# EXERCISE DETAILS:
Pictures should be left out when the listing below is repeated word for word.

"""

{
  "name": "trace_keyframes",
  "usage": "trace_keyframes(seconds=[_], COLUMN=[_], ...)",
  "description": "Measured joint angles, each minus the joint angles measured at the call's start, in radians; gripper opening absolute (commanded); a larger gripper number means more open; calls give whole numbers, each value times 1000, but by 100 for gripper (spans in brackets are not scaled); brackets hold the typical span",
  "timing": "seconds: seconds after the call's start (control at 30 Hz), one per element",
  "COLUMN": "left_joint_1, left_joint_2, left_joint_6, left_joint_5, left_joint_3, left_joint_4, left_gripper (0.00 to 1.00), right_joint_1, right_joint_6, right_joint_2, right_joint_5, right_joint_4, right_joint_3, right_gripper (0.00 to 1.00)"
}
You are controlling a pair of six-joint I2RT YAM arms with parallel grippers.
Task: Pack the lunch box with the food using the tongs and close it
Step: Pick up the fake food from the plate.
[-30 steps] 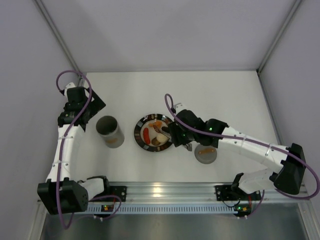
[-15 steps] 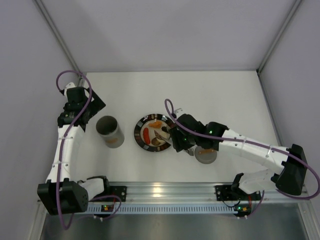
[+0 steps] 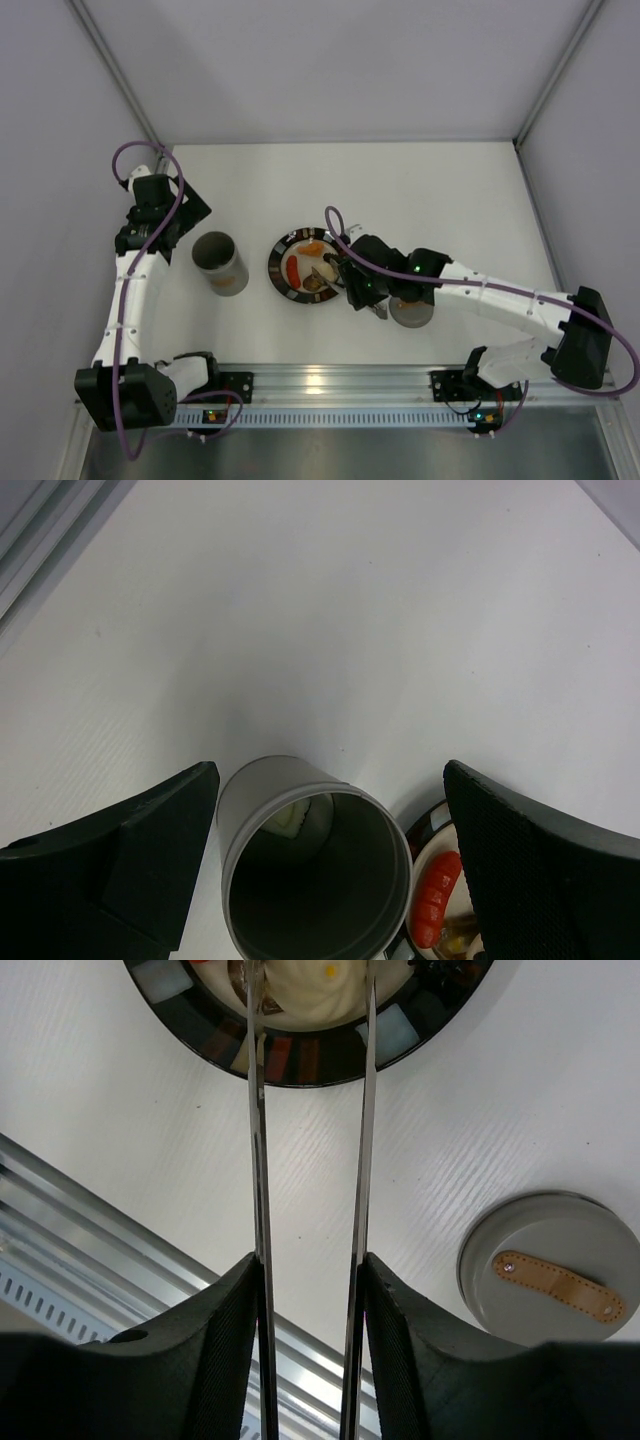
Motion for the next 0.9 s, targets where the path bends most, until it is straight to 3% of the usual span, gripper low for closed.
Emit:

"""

# ANSWER SPACE:
{
  "name": "trace_keyframes",
  "usage": "trace_keyframes(seconds=[_], COLUMN=[_], ...)",
  "description": "Measured joint angles, each minus the joint angles measured at the call's start, in radians; gripper opening absolute (commanded); a larger gripper number means more open; calls give whole numbers, each value times 1000, but by 100 for gripper (spans in brackets are not scaled); brackets hold the typical span",
  "timing": "seconds: seconds after the call's start (control at 30 Hz), one per element",
  "COLUMN": "left_joint_1, left_joint_2, left_joint_6, left_joint_5, left_joint_3, left_joint_4, left_gripper (0.00 to 1.00), right_joint_1, right_joint_6, right_joint_2, right_joint_5, right_joint_4, right_joint_3, right_gripper (0.00 to 1.00)"
}
You are controlling a pair of six-joint I2RT YAM arms with parallel grippers.
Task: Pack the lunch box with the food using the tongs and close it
Step: Pick up the fake food from the plate.
[-30 steps] 
[-15 steps] 
[+0 steps] 
Motion for the next 0.9 s, targets where the path bends most, until it is straight to 3% of the usual span, gripper low for closed.
Emit:

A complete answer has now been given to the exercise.